Marios Pourzitidis

Personal information
- Date of birth: 8 May 1999 (age 27)
- Place of birth: Thessaloniki, Greece
- Height: 1.90 m (6 ft 3 in)
- Position: Centre-back

Team information
- Current team: Dinamo Tbilisi
- Number: 13

Youth career
- 2002–2015: Bebides 2000
- 2015–2016: Aris
- 2016–2017: Bebides 2000
- 2017–2018: Makedonikos Litis
- 2018–2019: Platanias

Senior career*
- Years: Team / Apps / (Gls)
- 2019–2020: Platanias / 31 / (0)
- 2020–2025: Slovan Liberec / 105 / (4)
- 2025: → Dukla Prague (loan) / 12 / (0)
- 2025–2026: Dukla Prague / 25 / (1)
- 2026–: Dinamo Tbilisi / 0 / (0)

= Marios Pourzitidis =

Greek footballer

Marios Pourzitidis (Μάριος Πουρζιτίδης; born 8 May 1999) is a Greek professional footballer who plays as a centre-back for Erovnuli Liga club Dinamo Tbilisi.

==Career==
On 28 October 2020, Pourzitidis, who played last year at Platanias, will continue his career at Czech club Slovan Liberec, signing a three-years' contract for an undisclosed fee.

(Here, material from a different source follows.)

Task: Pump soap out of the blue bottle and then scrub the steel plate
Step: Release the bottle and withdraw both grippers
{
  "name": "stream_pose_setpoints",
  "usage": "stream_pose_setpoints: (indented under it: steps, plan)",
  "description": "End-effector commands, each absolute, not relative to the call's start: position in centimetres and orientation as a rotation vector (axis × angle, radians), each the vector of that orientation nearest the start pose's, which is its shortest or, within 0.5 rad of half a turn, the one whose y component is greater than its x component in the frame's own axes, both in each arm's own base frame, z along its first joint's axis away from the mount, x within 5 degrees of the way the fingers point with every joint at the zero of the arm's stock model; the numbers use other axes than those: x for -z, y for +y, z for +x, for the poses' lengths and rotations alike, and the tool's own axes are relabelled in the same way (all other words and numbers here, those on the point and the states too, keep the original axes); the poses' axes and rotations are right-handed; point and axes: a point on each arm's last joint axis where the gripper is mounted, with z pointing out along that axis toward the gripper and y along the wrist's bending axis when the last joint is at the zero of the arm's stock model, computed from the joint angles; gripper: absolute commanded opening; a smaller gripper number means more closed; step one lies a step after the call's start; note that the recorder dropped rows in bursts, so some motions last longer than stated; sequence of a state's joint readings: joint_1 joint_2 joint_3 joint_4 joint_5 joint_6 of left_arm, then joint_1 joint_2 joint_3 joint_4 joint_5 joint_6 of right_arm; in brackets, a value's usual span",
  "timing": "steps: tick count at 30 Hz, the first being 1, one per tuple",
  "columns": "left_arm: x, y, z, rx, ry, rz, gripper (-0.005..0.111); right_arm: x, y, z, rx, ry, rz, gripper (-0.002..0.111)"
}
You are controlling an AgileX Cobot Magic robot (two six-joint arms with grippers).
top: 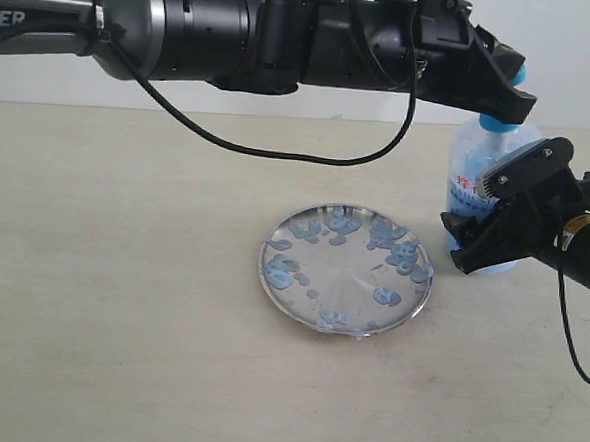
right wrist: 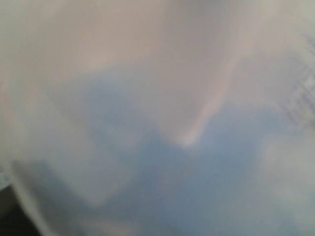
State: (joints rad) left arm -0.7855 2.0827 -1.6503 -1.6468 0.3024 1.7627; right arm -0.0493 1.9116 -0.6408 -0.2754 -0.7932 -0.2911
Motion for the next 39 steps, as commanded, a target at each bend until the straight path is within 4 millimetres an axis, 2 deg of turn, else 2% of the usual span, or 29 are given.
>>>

On 28 January 2025, Pourzitidis joined Dukla Prague on a half-year loan deal.

On 24 June 2025, Pourzitidis signed a one-year contract with Dukla Prague as a free agent.

On 26 August 2026, Erovnuli Liga club Dinamo Tbilisi announced the signing of Pourzitidis, on a contract until the end of 2028.